GordonDR (North of 69th)
This is what happens to writing when poets take too many courses in Theory (and when a historian indulges one of them). This piece has one or two interesting points to make -- for example, that we are now used to views of the earth from the sky -- but these are buried in a lot of abstract verbiage, while the loss mentioned in the headline goes unexplored. We haven't lost the sky by putting up satellites. We've lost the sky to air pollution, light pollution, and the downward gaze at screens. Perhaps Pew or Gallup could tell us what percentage of Americans under 30 have never seen the Milky Way.
David J (NJ)
@GordonDR you should have written this article. I have spoken with people who had no idea that the moon rises and sets. “Really, it’s just always there.” Forget about the mechanics of how it all happens. We, as modern beings, have lost touch with not only the sky, the earth and the Earth; we’ve lost touch with each other and all living things around us. Look at the current EPA. Our species is quickly (geologically) coming to an end, through no one else’s fault but our own.
Ken Lassman (Kansas)
@GordonDR Completely agree about the loss of the night sky, Gordon, and folks' inability to gaze upward at a dark yet luminous sky with awe due to the light and haze that has walled it away from so many. Added to that is the paradoxical ability of modern camera chips to capture so much more in a few seconds than the human eye that few individuals stay outside for 30 minutes or longer for their eyes to adapt to the dark to really be able to take in all that we can. Another thing I missed in this piece is the lack of acknowledgement of that visceral synthesis that came when our cameras in space sent back images of the whole earth unified, without borders, swaddled in clouds that washed effortlessly across its surface. This is a visual confirmation that mirrors our connections to each other that has been for many including myself an antidote for those so many things that divide us.

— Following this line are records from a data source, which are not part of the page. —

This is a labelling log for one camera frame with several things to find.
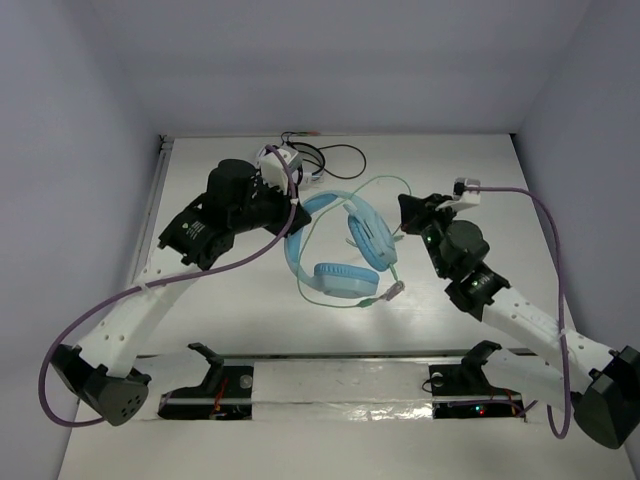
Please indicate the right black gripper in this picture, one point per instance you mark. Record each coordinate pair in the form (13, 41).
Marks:
(416, 208)

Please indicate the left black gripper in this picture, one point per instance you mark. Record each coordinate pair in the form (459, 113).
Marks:
(279, 206)

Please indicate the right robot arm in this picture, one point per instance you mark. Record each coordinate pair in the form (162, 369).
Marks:
(594, 385)

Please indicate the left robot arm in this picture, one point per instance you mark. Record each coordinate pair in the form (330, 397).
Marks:
(245, 210)

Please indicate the black white headphones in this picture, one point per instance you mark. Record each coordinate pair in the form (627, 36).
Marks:
(312, 165)

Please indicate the silver taped base cover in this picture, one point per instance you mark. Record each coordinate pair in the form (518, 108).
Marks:
(340, 390)

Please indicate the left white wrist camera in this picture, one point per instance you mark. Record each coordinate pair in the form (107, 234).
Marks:
(271, 168)

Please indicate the metal rail left edge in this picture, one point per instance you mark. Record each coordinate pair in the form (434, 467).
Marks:
(145, 233)

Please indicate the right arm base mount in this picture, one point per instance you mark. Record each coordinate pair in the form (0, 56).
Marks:
(462, 391)

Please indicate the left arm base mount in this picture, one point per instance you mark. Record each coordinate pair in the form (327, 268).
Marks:
(224, 393)

Bella (The city different)
@GordonDR For thousands of years, the earth virtually remained unchanged and generation after generation accepted what was always there and always visible. Now as populations explode and the world changes in one generation, all of the natural world that never changed is changing quickly. It is sad to see how one generation on will not see the world as it used to be. They will not know how things used to be. We are destined to be a world in strife because of our own doing. Controlling the outcome of 7, 8, 9 billion people will be impossible. Because natural resources are limited wars and famine will be in our near future. Even here in sparsely populated NM, our skies are not as clear as they used to be. This summer, the march of climate change going on around the globe is once again bringing smoke from fires all across the west reducing our views of the heavens that generation after generation have taken for granted.
John (KY)
This is an excellent argument for the importance of manned spaceflight. Former marvels like space telescopes, satellite radio, and GPS are now commonplace in our mundane lives. Nothing else is so inspiring as the perspectives given from far above by people just like us who are actually up there.
E. (New York)
Got me thinking about my three favorite hobbies, sailing, amateur astronomy and flying and the importance of the sky for all three of them.
Blackmamba (Il)
Who is "we"? The military-industrial complex of nation states that strives to rule land, sea and air is not nor will it ever be "we". Them or they is more apt. Everything is theirs and thus we never had anything to lose.